Occorre aggregare sui territori gruppi sempre più ampi di persone disposte ad una mobilitazione permanente sulla difesa strenua del lavoro, in tutte le sue forme contro sfruttamento e precarietà, e su un vero contrasto delle politiche di guerra, che alimentano insicurezza e inflazione. Vanno contrastate con tutti i mezzi legali, che potranno essere ancora utilizzabili in base alle Carte internazionali dei diritti umani e dello Stato di diritto, tutte le decisioni legislative del nuovo Parlamento che andranno a ledere i diritti fondamentali delle persone. Una battaglia decisiva dovrà essere condotta sulla riforma del sistema di informazione, con parità di accesso per tutte le componenti sociali, quella parità di accesso che è stata negata in questa campagna elettorale.
Per garantire la pace mondiale occorre costruire un fronte pacifista internazionale che combatta la diffusione di armi sempre più micidiali, ingiustizie sociali e disastri ambientali che poi finiscono per alimentare guerre e conflitti interni.
Occorre finalmente una seria politica dell’ambiente che si sottragga alla logica dello sfruttamento speculativo del territorio e della massimizzazione dei profitti dei grandi produttori di energia. Anche per questa ragione va aumentata la progressività del prelievo fiscale, già prevista dalla Costituzione, e va respinta ogni ipotesi di “flat tax” (tassa piatta), che svantaggerebbe soltanto i ceti meno abbienti ed accrescerebbe il divario di ricchezza già devastante per la coesione sociale nel nostro paese. Quello che si propone oggi agli elettori costituisce un percorso che non si esaurisce nelle promesse che stanno dispensando tutti i partiti ma che va ben oltre la scadenza del 25 settembre, quale che sia l’esito della consultazione elettorale.
Occorre sostenere per queste ragioni le liste di Unione Popolare come primo passo per la costruzione di una nuova soggettività politica che, attraverso processi decisionali trasparenti e canali di rappresentanza diretta, restituisca ai cittadini elettori il diritto di fare sentire la propria voce. Nella prospettiva di una aggregazione politica e sociale più vasta, che possa diventare protagonista di una vera alternativa di sinistra in un paese nel quale sembra non esistano più partiti di sinistra ma in cui tutti, di fronte alla crisi incombente, sembrano utilizzare in campagna elettorale i temi caratteristici della sinistra..
Esistono invece, e sono ben visibili ogni giorno sui principali media, partiti che speculano con metodi propagandistici sulle paure e sull’insicurezza, che le loro stesse politiche hanno prodotto ed ingigantito. Partiti che oggi trovano accordi soltanto sulla ripartizione del potere ( e dei seggi), ma che sono tutti responsabili, in vario modo, delle politiche di guerra e di militarizzazione delle frontiere, della devastazione ambientale, dello sfascio dello Stato sociale e dei servizi pubblici, e dello svuotamento dei meccanismi di rappresentanza democratica.
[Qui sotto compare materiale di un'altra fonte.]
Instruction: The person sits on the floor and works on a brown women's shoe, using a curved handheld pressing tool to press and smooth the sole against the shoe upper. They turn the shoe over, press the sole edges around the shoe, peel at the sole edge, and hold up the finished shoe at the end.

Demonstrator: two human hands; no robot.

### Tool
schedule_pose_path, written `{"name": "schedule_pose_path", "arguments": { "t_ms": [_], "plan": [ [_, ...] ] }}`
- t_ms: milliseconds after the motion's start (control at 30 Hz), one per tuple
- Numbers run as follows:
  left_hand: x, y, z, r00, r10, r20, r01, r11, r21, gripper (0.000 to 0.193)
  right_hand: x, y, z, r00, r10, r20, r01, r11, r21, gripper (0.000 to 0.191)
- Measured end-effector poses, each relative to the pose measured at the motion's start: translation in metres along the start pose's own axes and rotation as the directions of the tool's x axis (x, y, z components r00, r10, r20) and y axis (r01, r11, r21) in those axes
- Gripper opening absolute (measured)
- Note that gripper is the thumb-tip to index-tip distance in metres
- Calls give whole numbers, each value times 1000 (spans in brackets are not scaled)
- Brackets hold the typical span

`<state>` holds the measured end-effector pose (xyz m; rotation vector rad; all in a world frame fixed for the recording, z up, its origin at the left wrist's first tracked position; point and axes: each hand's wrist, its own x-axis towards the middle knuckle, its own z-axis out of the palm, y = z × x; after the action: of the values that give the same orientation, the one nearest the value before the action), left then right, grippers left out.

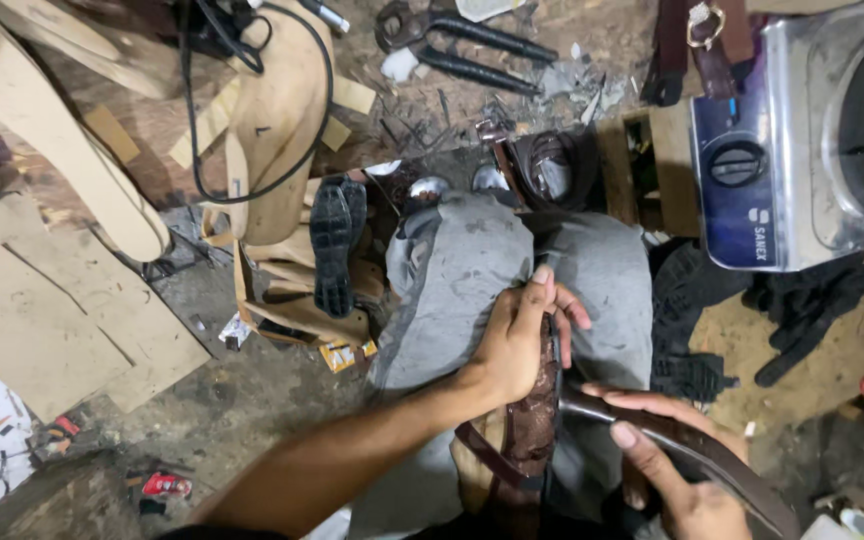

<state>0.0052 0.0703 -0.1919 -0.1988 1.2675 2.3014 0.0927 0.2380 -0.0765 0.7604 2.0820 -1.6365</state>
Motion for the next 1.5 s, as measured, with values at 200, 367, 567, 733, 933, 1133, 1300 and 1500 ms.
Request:
{"name": "schedule_pose_path", "arguments": {
  "t_ms": [200,367,567,733,933,1133,1300,1500],
  "plan": [
    [0,4,2,1000,-11,-26,12,1000,17,73,12,-25,10,999,6,-49,-11,995,-103,27],
    [-3,6,4,999,-4,-54,8,998,63,72,16,-46,8,1000,0,19,9,891,-453,27],
    [-3,12,5,996,-41,-76,49,993,104,73,17,-37,5,998,-67,5,65,932,-357,27],
    [-3,13,5,998,-11,-69,20,993,120,74,19,-36,5,997,2,-73,-14,986,-167,25],
    [-2,12,5,997,-35,-74,42,994,99,76,31,-42,2,1000,-16,5,17,980,-199,28],
    [-1,10,4,997,-15,-71,23,994,111,77,42,-53,-4,992,-76,103,107,931,-349,31],
    [-2,15,4,998,-1,-60,8,993,117,78,49,-70,4,989,-74,125,120,901,-417,31],
    [-3,11,5,998,-47,-31,46,999,-19,74,64,-83,4,976,-75,205,162,877,-452,30]
  ]
}}
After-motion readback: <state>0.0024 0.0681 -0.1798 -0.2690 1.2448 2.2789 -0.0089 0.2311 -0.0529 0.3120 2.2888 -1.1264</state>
Non esistono “voti utili” in favore di partiti che hanno condiviso le politiche di svuotamento dei diritti sociali e relazioni internazionali basate sulla guerra economica proseguita con l’invio delle armi, e sulla ricostruzione di blocchi militari attorno alla Nato, legittimata ad intervenire in molti scenari di conflitto che si sono incancreniti, in assenza di una qualsiasi iniziativa delle Nazioni Unite. L’unico voto utile è il voto che restituisce voce agli elettori, contro la guerra, per la pace, contro la mercificazione dei diritti, per l’inclusione e la giustizia sociale.